Under the revised legislation, the infrastructure surcharge and expense tracker would expire in August 2033 unless they are renewed by the legislature. The cap on how much could be collected through the surcharge would be reduced to 8 percent from 10 percent of the power company's base revenue.
The legislation also would track costs for operations and maintenance for utilities' next request to increase rates. The tracker would be used to compare the difference between the costs factored into electric rates and the expenses the power company actually incurs. The differences would be included in the calculation for electric rates when the utility files its next request to raise rates, but the increase suggested through the tracker would be limited under the new version.

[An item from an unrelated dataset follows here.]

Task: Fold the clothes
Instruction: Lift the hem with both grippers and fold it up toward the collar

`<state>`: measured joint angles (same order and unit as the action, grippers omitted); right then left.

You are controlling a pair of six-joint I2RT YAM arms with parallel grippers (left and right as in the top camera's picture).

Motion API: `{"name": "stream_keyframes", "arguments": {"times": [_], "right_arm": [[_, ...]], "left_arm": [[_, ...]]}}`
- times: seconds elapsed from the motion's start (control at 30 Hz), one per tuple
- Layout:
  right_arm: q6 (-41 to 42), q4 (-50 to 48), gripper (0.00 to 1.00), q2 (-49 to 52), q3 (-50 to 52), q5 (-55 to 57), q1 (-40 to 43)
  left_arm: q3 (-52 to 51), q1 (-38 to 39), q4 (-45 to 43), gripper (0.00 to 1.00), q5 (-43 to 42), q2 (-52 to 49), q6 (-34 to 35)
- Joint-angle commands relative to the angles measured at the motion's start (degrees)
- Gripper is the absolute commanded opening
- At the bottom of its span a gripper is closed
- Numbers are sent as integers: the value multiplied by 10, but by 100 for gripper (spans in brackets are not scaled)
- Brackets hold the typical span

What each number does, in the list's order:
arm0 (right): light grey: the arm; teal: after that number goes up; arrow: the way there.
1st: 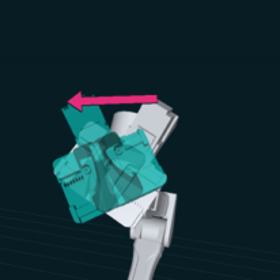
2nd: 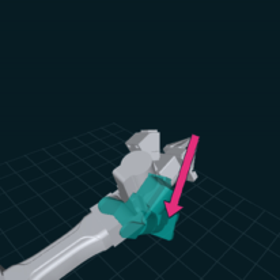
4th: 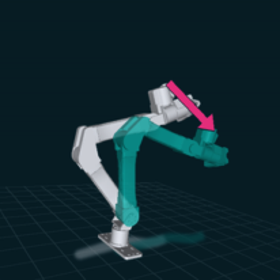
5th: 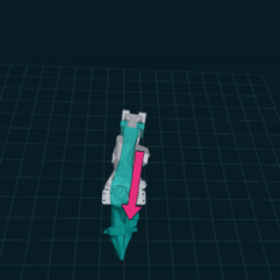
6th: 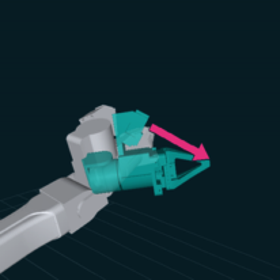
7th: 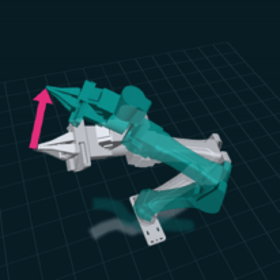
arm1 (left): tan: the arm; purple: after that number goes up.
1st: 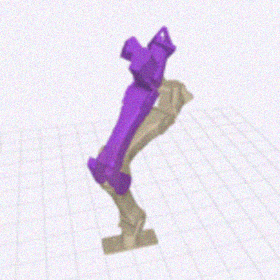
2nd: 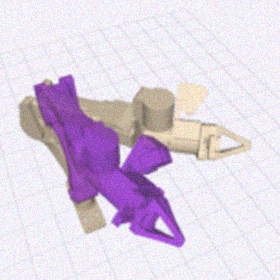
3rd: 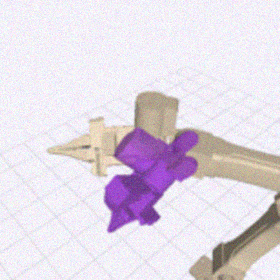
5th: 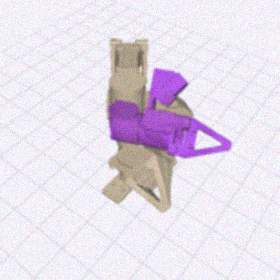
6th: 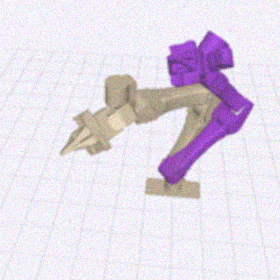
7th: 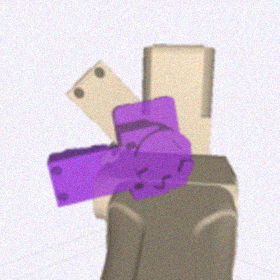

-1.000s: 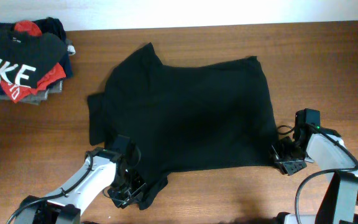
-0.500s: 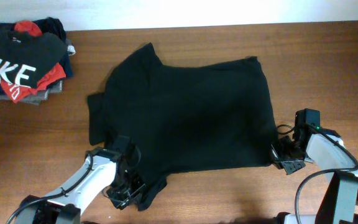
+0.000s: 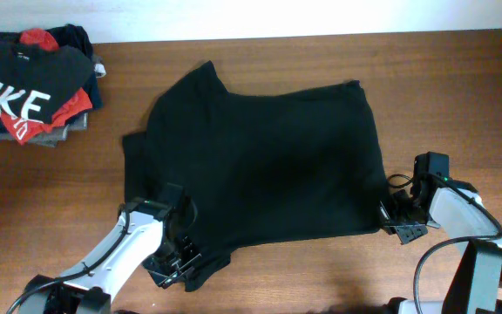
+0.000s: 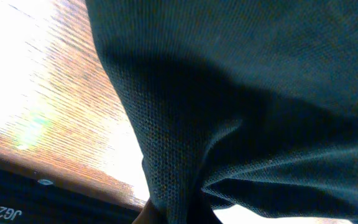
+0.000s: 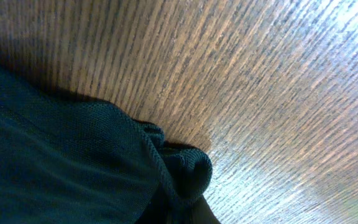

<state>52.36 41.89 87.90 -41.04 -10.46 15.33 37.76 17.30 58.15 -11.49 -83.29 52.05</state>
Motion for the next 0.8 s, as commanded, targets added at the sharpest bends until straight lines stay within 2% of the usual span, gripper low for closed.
{"name": "stream_keyframes", "arguments": {"times": [0.0, 0.53, 0.77], "right_arm": [[6, -5, 4, -9, -17, 5, -3], [6, -17, 4, -29, -68, -25, -3], [6, -60, 4, -29, -76, -46, -3]], "left_arm": [[31, 2, 8, 1, 33, -6, -9], [112, 2, 4, 1, 108, -6, -20], [114, 2, -39, 1, 109, -6, -23]]}}
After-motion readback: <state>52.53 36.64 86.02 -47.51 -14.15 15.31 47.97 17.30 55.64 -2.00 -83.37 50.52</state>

In addition, the proposal would change the handling of improper costs that already had been included in the surcharge. If the Public Service Commission disallowed costs, power companies would credit their customers' electric bills with interest. Previously, utilities would have made up the difference by reducing the future infrastructure surcharge.
Sen. Mike Kehoe, R-Jefferson City, said he likely had enough votes to pass the legislation as it originally was proposed but wanted to work to bring people together. He said the changes "help just give it a little bit more strength and bring a few more people on board to let them know that I'm listening."
The utility legislation would allow a surcharge for improvements that replace, add or extend the life of infrastructure already in service. It could apply to property involved with generation, transmission, distribution, sale or furnishing of electricity but not administrative office buildings or newly built or acquired generating plants. It also could be used for projects needed to comply with government environmental and safety rules.
Regulators would have 150 days to review infrastructure surcharge proposal instead of the 11 months allowed on requests to increase rates. Power companies could seek a surcharge no more than twice every 12 months and would need to have filed for a rate increase within the past three years.